Freitag, 21. Januar 2022

"Wir spielen ohne Druck" ++ Menderes Altintas bestreitet mit dem VfB Gartenstadt 2 eine schwierige Saison

erstellt am Mittwoch, 21 Oktober 2020
Spielertrainer Mendo Altintas (gelb) in Aktion Spielertrainer Mendo Altintas (gelb) in Aktion Bild: Lothar Fischer

sport-kurier. In der Kreisliga Mannheim wird die zweite Mannschaft des VfB Gartenstadt gelistet, doch faktisch ist das Team von Trainer Menderes Altintas derzeit das Aushängeschild der "gelben Bären".

Der Rückzug des Verbandsligateams machte dies möglich. Doch dieser Rückzug hängt Altintas wie ein Klotz am Bein.

"Als ich kurz vor der Vorbereitung zusagte, standen 16 oder 18 Spieler auf der Liste des Kreisligakaders, doch beim ersten Training dachte ich: Oh Gott, was ist denn hier los?" Die Wahrheit war, dass er gerade mal 12, 13 Mann im Training hatte. Um in manchen Testspielen überhaupt eine Mannschaft stellen zu können, musste er mit seinem Bruder Adnan, der ihn auch als Trainer unterstützt, selbst noch die Kickschuhe schnüren.

Die Gerüchte um den Verein schon im Frühjahr führten dazu, dass auch Spieler, mit denen Altintas plante, quasi die Flucht ergriffen und sich neuen Vereinen anschlossen. "Viele Spieler, die ich jetzt im Kader habe, habe ich früher von der F bis zur C-Jugend trainiert", konnte er zumindest noch auf einen kleinen Rest zurückgreifen.
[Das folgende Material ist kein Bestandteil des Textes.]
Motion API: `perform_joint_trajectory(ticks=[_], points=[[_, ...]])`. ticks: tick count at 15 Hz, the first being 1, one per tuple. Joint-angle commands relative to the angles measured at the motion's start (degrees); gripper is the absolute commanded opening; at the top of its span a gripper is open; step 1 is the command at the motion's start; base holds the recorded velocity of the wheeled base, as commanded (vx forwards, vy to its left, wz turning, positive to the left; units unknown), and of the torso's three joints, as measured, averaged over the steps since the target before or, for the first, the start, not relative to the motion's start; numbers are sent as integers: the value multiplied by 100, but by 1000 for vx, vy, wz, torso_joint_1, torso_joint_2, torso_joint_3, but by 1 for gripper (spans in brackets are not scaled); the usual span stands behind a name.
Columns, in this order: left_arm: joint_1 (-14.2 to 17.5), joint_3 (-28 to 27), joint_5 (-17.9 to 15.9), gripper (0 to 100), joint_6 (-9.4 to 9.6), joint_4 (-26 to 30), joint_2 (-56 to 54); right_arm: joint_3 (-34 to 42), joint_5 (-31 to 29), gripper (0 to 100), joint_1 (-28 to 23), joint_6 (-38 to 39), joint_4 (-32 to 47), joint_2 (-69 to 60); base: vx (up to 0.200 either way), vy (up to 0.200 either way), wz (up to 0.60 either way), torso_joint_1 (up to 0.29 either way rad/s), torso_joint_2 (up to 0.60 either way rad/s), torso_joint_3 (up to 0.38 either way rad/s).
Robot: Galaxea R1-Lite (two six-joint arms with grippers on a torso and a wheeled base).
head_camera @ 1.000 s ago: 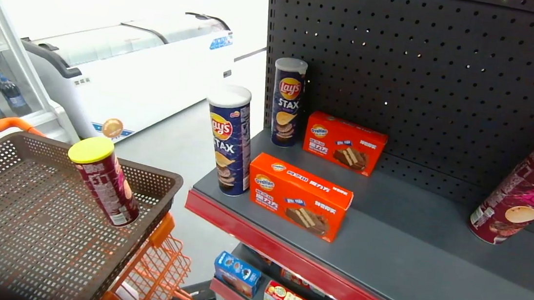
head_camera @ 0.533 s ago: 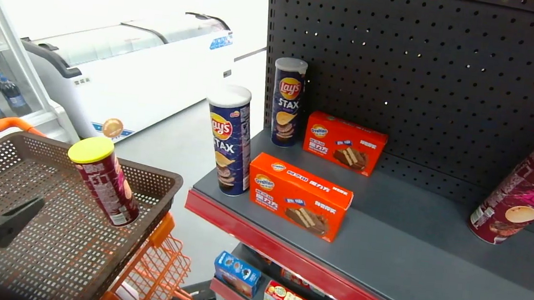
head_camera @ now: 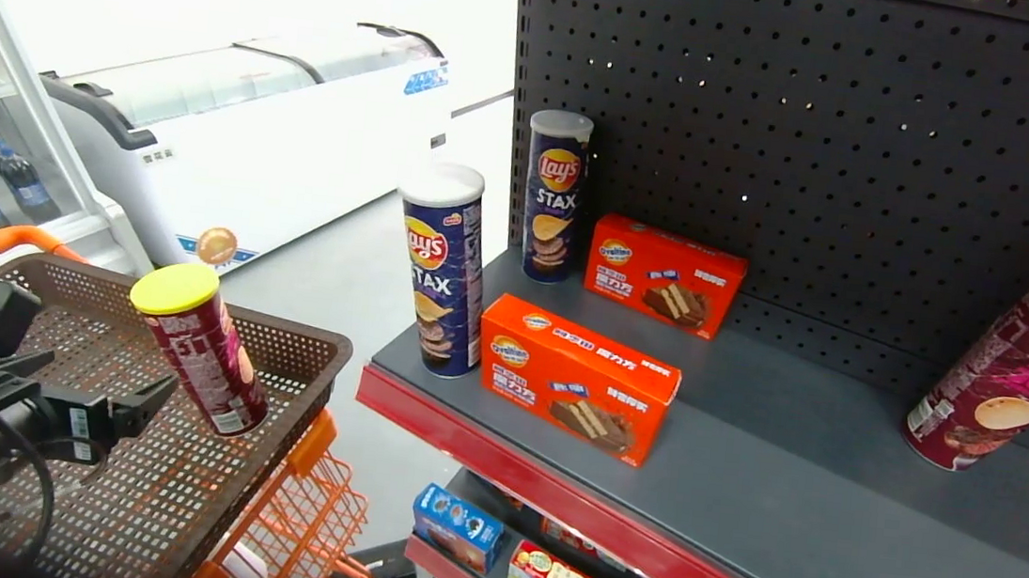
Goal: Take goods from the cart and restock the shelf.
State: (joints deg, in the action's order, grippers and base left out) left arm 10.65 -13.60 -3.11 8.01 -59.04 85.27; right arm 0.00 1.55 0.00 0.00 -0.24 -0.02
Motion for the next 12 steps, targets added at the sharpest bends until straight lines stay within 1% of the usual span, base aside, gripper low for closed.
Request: perform_joint_trajectory(ticks=[1, 2, 4, 6, 7, 8, 9, 10, 12], points=[[-20, -11, 3, 100, -10, -996, 1343, 0, 3, 100, 0, 0, -2, 2, 0, 0, 0, 0, 0, 0], [-28, -11, 12, 100, 8, -1224, 1598, 0, 3, 100, 0, 0, -2, 2, 0, 0, 0, 0, 0, 0], [-20, -292, 38, 100, -27, -1523, 2028, 0, 3, 100, 0, 0, -2, 2, 0, 0, 0, 0, 0, 0], [-20, -679, 38, 100, -115, -1558, 2406, 0, 3, 100, 0, 0, -2, 2, 0, 0, 0, 0, 0, 0], [-20, -890, 38, 100, -230, -1567, 2573, 0, 3, 100, 0, 0, -2, 2, 0, 0, 0, 0, 0, 0], [-20, -916, 38, 100, -247, -1567, 2591, 0, 3, 100, 0, 0, -2, 2, 0, 0, 0, 0, 0, 0], [-28, -1136, 38, 100, -353, -1567, 2775, 0, 3, 100, 0, 0, -2, 2, 0, 0, 0, 0, 0, 0], [-37, -1276, 38, 100, -353, -1567, 2907, 0, 3, 100, 0, 0, -2, 2, 0, 0, 0, 0, 0, 0], [-99, -1619, 38, 100, -353, -1743, 3153, 0, 3, 100, 0, 0, -2, 2, 0, 0, 0, 0, 0, 0]])
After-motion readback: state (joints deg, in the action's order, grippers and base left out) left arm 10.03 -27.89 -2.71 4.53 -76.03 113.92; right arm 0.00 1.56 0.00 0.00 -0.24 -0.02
Mittlerweile ist der Kader auch um vier Spieler angewachsen, drei weitere aus der A-Jugend will er demnächst hochziehen. "Mit der Kadergröße geht es jetzt einigermaßen, aber wenn wir wieder Verletzte haben, muss ich wohl selbst wieder spielen", hofft der 42-jährige ohne eine größere Zahl an Ausfällen durchzukommen.

Die schwierigen Bedingungen schlagen sich auch in der sportlichen Bilanz nieder. Mit lediglich drei Unentschieden steht der VfB auf dem vorletzten Tabellenplatz. Sorgen bereitet der Angriff. "Mir fehlt ein Knipser. Zumindest vier Chancen haben wir in jedem Spiel", liegen für Altintas die Hauptprobleme im Sturm. Nur vier selbst erzielte Treffer sind eine magere Ausbeute.

Und wenn dann noch aus einer vergebenen Torchance im Gegenzug ein Treffer für den Gegner fällt, wie schon geschehen, dann müsste eigentlich jeder Trainer verzweifeln. Doch Altintas bleibt ruhig und hofft auf Besserung in den kommenden Wochen. "Druck von Vereinsseite haben wir keinen. Aufgrund der Situation vor Saisonbeginn sieht man es im Club realistisch und würde auch den Abstieg nicht als Beinbruch sehen", ist man beim VfB auch auf den schlimmstmöglichen Fall vorbereitet.

Doch in der Versenkung soll der VfB nicht verschwinden. Es gibt Bestrebungen des VfB, so hat es Altintas vernommen, dass Gartenstadt im kommenden Jahr den zustehenden Platz in der Landesliga einnimmt, also wieder eine erste Mannschaft stellt, die am Spielbetrieb teilnimmt.

Für manche Spieler, so hofft Altintas, sollte dies doch Grund genug sein, sich für den VfB zu entscheiden. Immerhin weiß er schon vom Hörensagen, dass es den ein oder anderen ehemaligen VfB´ler im Winter oder im kommenden Sommer wieder an den Anemonenweg zurückzieht. Die Aussichten beim VfB scheinen doch nicht ganz so schlecht zu sein, wie man es derzeit vermuten könnte.